The Hill cited the Competitive Enterprise Institute on the overwhelming cost of compliance which taxes the American economy and in this case limits pharmaceutical ingenuity or ease of access for potentially life-saving medicine.
The passage of RTT legislation represents an important win for patients who desire more freedom and greater control over their health-care decisions. It also is an important symbolic success for President Trump, who has made regulatory reform a centerpiece of his agenda.
The president came into office with a keen sense that excessive regulation was contributing to our slow growth rate and other economic woes, a view shared by many. He has made extraordinary progress in rolling back regulatory fiats.
The costs of regulatory compliance are steep. A 2016 study by the Competitive Enterprise Institute estimated this burden at 1.885 trillion dollars, more than revenues collected by annual individual and corporate income taxes combined, and equivalent to a tax of 15,000 dollars per household per year.
We all want assurances that everything possible has been done to guard us against harm or loss, and to believe we are safe. However, when we rely on regulation to protect us, the reality is not that simple.

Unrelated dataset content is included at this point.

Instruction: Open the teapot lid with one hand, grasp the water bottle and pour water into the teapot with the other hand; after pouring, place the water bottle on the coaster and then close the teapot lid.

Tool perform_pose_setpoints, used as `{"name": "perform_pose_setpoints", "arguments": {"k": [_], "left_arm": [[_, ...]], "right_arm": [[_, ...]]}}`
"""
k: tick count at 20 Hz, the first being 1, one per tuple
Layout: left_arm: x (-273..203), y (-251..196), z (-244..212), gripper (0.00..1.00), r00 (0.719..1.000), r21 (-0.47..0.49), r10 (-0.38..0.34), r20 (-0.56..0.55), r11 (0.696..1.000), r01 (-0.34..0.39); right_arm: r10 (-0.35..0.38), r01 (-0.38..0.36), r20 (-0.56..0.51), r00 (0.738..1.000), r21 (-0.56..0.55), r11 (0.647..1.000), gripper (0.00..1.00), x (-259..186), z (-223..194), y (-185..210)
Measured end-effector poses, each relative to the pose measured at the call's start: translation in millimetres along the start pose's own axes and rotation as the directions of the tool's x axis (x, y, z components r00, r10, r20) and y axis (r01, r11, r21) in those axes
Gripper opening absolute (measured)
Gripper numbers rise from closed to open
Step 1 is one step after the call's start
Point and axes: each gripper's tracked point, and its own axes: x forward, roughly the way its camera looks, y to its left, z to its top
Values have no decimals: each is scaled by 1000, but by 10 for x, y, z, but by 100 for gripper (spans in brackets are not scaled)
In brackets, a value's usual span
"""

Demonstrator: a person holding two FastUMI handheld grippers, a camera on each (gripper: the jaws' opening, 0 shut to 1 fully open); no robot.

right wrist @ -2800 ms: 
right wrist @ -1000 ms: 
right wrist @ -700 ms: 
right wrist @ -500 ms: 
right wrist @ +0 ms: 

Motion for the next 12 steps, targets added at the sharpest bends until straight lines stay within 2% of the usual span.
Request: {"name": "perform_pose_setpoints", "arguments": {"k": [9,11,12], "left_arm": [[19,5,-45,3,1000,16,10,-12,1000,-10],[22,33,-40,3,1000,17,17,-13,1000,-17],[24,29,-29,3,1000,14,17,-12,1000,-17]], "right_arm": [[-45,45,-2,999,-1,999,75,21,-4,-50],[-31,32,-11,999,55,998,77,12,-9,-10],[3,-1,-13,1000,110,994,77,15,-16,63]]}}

Regulation inherently requires tradeoffs between costs and benefits, possible advantages versus potential harms.
Overregulation manifests as reduced innovation, stagnant wages, and lost jobs. In health care it can at times also mean lost lives. Overregulation is why your doctor may spend more time looking at her computer screen than looking at you. It is in part why individual health insurance is no longer affordable for millions of people. It also plays a substantial role in the uniquely high prices of many therapeutic drugs.